SAN FRANCISCO — Official Red Hat NPM accounts were compromised on Monday, leading to a supply-chain attack that pushed a malicious worm named Miasma to more than 30 packages in the @redhat-cloud-services namespace. The worm executed an obfuscated payload during the npm install process, before the packages were imported or used in production.
The threat actor gained control of the legitimate @redhat-cloud-services channel on the npm repository and used it to distribute backdoored versions of Red Hat packages. According to security firm Aikido, 32 packages and 96 package versions were affected, with the compromised packages receiving approximately 117,000 weekly downloads.
The malware, dubbed Miasma, is designed to steal sensitive credentials—including GitHub Actions secrets, npm tokens, Kubernetes and Vault tokens, and credentials for major cloud services. Once executed, it encrypts the stolen data and sends it via a web request, with a fallback mechanism to publish the data to a compromised GitHub repository if valid credentials are available.
Aikido reported that the attackers compromised a Red Hat employee’s GitHub account and pushed malicious commits to multiple repositories. These commits added a GitHub Actions workflow and a script that abused npm’s trusted publishing mechanism to release the backdoored packages. The script used GitHub’s id-token: write permission to obtain a short-lived OIDC token, which it then used to authenticate with npm’s publishing endpoint.
Security firm Socket warned that exposure occurs upon installation or CI execution, not during runtime use. “The payload executes during npm install, before application code imports or uses the package, so exposure depends on installation or CI execution, not runtime use.” Socket researchers wrote. They added, “Organizations should treat any system that installed one of the affected @redhat-cloud-services package versions as potentially compromised.”

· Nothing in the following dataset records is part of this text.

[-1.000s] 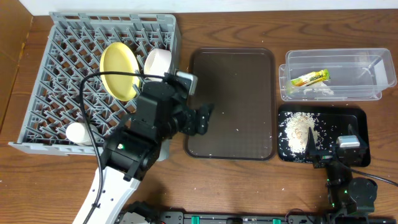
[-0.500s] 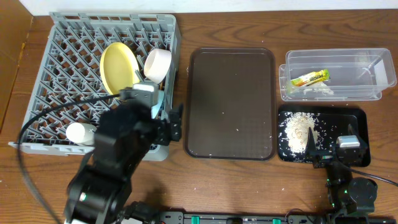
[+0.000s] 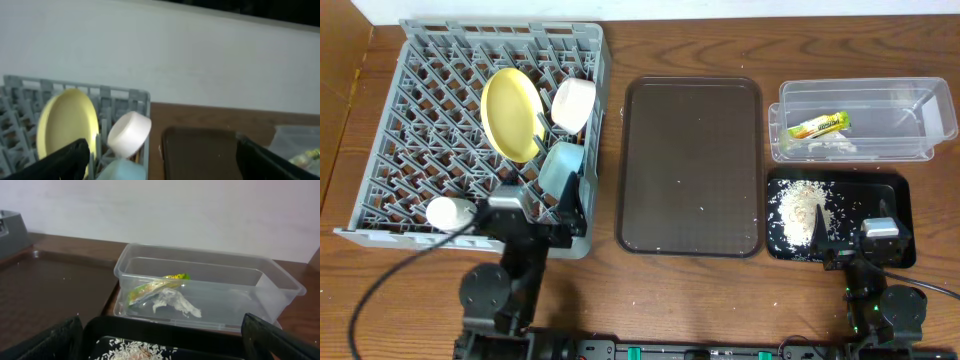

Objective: Sort waste into correct bins and load items into the dishwasher

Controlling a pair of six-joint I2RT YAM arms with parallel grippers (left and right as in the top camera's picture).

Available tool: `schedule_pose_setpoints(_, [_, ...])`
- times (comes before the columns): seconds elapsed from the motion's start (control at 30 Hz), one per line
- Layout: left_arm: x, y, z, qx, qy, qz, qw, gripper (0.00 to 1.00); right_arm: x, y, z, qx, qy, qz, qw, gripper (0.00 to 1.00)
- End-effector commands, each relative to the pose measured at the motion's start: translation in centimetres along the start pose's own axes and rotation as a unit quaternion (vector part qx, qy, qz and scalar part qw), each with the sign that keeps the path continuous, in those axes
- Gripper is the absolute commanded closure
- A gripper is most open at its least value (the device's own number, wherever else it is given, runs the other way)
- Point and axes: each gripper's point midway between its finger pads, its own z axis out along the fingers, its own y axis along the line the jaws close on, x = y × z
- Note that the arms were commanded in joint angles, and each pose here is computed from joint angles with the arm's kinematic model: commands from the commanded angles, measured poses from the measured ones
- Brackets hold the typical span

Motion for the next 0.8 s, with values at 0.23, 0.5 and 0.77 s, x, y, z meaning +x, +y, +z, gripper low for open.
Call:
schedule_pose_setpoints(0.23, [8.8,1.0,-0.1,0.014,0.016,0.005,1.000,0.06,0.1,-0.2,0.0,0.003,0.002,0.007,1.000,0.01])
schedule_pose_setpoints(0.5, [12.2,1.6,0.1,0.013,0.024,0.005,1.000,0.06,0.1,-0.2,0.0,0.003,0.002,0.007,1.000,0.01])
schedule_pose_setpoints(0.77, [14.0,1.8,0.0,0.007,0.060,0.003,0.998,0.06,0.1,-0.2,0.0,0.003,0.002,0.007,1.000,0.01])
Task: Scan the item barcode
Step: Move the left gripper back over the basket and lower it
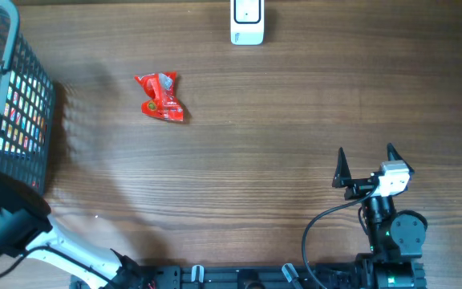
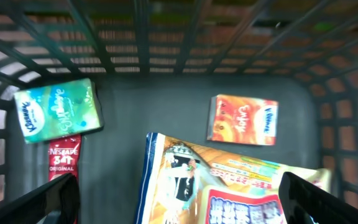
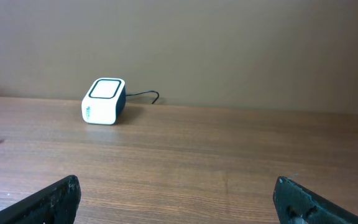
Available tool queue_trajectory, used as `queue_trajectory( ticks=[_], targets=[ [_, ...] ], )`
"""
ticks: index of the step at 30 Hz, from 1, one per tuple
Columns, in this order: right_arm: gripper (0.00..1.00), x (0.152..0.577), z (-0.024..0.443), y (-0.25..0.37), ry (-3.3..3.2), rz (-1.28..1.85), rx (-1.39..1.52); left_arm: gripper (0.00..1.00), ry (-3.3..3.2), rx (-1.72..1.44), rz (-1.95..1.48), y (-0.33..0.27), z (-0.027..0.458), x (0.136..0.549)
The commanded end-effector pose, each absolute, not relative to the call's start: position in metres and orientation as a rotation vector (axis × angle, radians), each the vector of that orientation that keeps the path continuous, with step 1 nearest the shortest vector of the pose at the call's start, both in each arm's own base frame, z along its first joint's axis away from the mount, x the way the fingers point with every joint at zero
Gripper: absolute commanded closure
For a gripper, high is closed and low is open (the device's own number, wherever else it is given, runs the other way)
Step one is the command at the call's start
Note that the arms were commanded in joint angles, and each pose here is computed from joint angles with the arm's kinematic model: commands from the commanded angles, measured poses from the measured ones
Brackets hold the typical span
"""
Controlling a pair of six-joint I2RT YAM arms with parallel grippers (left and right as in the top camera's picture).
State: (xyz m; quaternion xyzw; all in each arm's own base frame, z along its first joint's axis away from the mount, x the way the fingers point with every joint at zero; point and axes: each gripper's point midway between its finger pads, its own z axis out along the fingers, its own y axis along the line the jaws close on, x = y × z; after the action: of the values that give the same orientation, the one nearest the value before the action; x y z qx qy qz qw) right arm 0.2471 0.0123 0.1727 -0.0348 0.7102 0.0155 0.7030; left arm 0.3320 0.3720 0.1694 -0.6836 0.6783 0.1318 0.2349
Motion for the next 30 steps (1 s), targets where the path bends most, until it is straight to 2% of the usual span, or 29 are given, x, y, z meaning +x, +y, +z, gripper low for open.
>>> queue_trajectory(
  ticks=[1,9,15,30],
  targets=[
    [0.00,0.247,0.174,0.011,1.573,0.033,-0.063,0.00,1.898,-1.896,0.360,0.377,0.150,0.333],
    [0.00,0.247,0.174,0.011,1.573,0.033,-0.063,0.00,2.048,-1.868,0.175,0.359,0.114,0.352],
    [0.00,0.247,0.174,0.011,1.574,0.033,-0.063,0.00,2.117,-1.913,0.140,0.351,0.088,0.349],
    [0.00,0.247,0.174,0.011,1.573,0.033,-0.063,0.00,2.183,-1.963,0.051,0.332,0.061,0.344]
  ],
)
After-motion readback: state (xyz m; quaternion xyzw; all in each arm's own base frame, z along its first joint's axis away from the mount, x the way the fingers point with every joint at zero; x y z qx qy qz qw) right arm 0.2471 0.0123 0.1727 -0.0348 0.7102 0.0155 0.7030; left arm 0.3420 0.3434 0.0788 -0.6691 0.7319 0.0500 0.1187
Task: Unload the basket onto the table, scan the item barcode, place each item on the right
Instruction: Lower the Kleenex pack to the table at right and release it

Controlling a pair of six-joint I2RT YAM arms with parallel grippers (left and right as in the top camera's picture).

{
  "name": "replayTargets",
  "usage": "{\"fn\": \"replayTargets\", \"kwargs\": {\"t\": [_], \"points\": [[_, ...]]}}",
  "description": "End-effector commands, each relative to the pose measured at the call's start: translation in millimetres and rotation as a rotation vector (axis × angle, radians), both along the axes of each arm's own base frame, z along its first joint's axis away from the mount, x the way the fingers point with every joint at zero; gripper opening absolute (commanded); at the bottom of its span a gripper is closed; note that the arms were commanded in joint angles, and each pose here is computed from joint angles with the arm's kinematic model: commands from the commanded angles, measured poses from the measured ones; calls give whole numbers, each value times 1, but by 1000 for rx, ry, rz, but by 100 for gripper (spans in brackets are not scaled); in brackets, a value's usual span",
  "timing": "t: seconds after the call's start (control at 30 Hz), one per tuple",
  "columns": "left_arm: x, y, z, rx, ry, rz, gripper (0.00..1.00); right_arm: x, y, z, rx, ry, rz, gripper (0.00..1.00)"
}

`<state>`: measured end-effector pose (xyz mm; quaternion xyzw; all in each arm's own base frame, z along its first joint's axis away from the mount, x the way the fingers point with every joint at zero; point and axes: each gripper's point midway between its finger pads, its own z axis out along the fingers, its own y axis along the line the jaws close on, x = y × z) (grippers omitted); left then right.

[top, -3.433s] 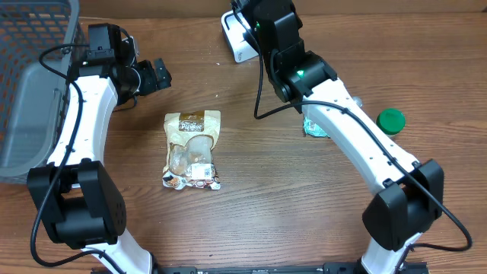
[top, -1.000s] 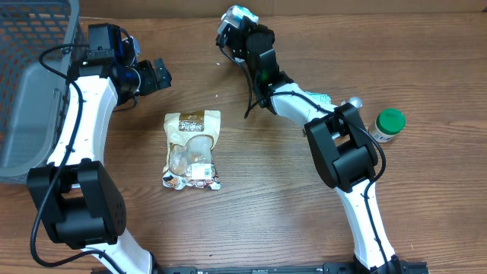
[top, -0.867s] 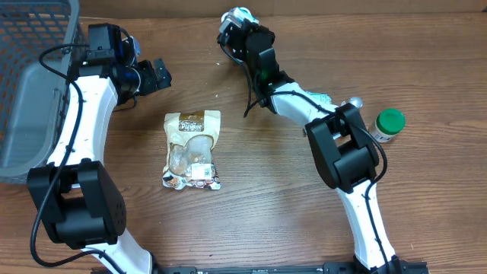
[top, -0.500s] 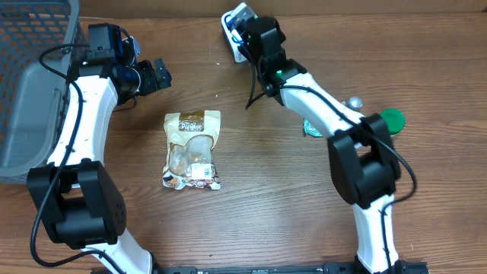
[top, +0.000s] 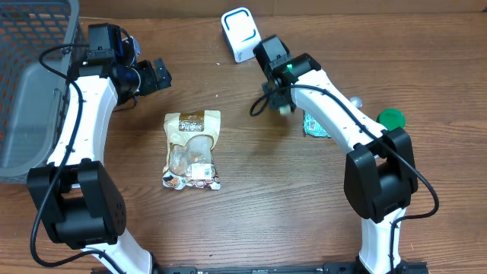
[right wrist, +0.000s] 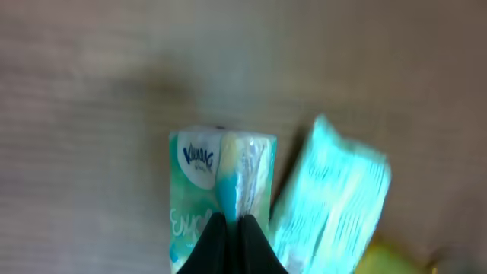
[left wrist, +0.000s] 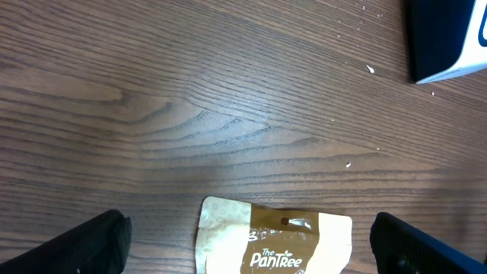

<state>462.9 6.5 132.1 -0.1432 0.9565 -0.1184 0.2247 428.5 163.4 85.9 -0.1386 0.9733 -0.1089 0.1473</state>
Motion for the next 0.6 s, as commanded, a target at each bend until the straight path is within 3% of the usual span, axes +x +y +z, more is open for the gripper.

Red Hat said it removed the affected packages after becoming aware of the incident and stated the compromise was limited to internal development tooling. “Red Hat is aware of security reports regarding certain npm packages within our development tooling ecosystem. We immediately initiated an investigation and removed the packages from the npm registry.” A Red Hat spokesperson told BleepingComputer. The spokesperson added, “The packages are strictly limited to internal development, and the malicious code was never published for customer consumption via the console.redhat.com system.”
Red Hat also said it had not identified any impact to customer or partner environments or its production systems. Organizations that installed affected versions are advised to immediately rotate all credentials, secrets, and tokens used on potentially infected devices.